The point here is only that no one but the seriously clueless hold on to the notion that the Bible is “error-free,” and the narrow anti-science school of thought that Brown represents is the same school that once forced Galileo to recant. It is by no means representative of Christianity at large. As Savage argues early on, Brown misrepresents reality when he tries to put Christians on one side of the debate and gays on the other.

Appreciate your comments.


Camas Blues said...

What no one seemed to address in this debate is, why should anyone's interpretation of the Bible be relevant in any way to civil marriage law? One need not be married by a rabbi, priest, or any other religious functionary to be married. Marriage in modern society is really just a matter of civil law - dealing with property ownership, taxes, power of attorney, etc etc. If a couple chooses to bring a religious aspect to what their marriage means to them, that is the choice and practice of that couple - not a matter of the state.

Steve Clay said...

@Camas: Brown's comment that divorce shouldn't be illegal addressed that. He was conceding that we can't make things illegal because of what one group believes. This was an evening of Brown dodging every substantive argument, relabeling his feelings as "facts" (Brown doesn't understand this word), and blaming gay marriage movement for every harm done against its opponents.

Alan McCornick said...

I agree with you, Camas, that same-sex marriage ought to be about civil rights and not about what any religious group thinks. If we had not crossed the church-state line and allowed clerics to act as agents of the state in performing marriages, same-sex marriage would never have become an issue in society at large in the first place.

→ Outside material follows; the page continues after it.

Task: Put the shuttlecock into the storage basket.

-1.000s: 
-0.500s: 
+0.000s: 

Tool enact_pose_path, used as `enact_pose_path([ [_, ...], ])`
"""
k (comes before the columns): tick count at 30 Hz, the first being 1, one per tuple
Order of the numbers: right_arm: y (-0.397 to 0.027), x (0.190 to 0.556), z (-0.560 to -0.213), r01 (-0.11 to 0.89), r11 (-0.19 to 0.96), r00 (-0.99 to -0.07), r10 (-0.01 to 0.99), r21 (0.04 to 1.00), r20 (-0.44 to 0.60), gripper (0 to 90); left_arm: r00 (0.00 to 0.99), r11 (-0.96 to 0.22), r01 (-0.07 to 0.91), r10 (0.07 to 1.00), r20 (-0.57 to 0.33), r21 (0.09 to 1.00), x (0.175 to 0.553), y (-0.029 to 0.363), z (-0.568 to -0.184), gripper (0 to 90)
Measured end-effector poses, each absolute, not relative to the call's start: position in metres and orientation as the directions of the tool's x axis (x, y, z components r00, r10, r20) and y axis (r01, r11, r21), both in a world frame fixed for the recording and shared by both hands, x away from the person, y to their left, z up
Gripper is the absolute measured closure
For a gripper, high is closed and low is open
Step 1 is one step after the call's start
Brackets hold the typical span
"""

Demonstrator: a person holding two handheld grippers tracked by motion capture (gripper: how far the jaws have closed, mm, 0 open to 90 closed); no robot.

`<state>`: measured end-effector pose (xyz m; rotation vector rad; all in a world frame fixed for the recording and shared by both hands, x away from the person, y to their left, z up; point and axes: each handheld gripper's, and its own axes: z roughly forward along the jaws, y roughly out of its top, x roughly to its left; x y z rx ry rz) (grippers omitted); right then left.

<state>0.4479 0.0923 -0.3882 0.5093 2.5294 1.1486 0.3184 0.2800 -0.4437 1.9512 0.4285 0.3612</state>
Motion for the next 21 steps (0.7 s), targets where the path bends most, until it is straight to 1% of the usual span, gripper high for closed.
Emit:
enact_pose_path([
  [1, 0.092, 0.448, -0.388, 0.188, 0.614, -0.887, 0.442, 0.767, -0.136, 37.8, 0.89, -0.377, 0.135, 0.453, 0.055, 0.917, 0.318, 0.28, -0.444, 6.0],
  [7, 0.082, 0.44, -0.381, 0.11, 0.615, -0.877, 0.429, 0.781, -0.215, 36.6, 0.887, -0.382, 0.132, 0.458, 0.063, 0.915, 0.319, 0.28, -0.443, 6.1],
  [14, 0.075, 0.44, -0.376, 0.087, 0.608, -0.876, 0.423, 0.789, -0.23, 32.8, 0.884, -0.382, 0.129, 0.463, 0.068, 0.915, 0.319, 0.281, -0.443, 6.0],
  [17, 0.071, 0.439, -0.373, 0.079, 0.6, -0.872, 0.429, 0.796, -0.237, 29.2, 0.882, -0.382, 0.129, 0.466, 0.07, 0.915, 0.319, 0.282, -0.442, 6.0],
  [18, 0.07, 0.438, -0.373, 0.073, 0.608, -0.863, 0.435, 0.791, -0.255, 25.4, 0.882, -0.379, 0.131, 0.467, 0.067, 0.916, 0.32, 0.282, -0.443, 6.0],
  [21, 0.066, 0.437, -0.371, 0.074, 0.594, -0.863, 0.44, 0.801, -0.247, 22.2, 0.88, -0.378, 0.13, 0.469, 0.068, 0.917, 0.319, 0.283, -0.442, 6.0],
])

But the Savage/Brown debate came about because Brown took issue with Savage when he claimed the Bible contained a lot of bullshit. That determined what the debate would be about and why the two spent so much time on the ultimately irrelevant question of what the Bible says. I hope viewers recognized how Brown failed utterly to counter Savage's examples defending his position.

Ode said...

Sure, civil marriage has nothing to do with what the Bible, Koran or Book or Mormon have to say, yet,as I understand it, in USA people have, and do exercise the right to speak on their religous convictions.

During slavery, and later segregation debates, religous people of all stripe were vocal about the evils of those institutions. Excluding Biblical debates entirely would also shut down the progressive Christian voices. Laws are brought about by people, and people don't act independently of their beliefs.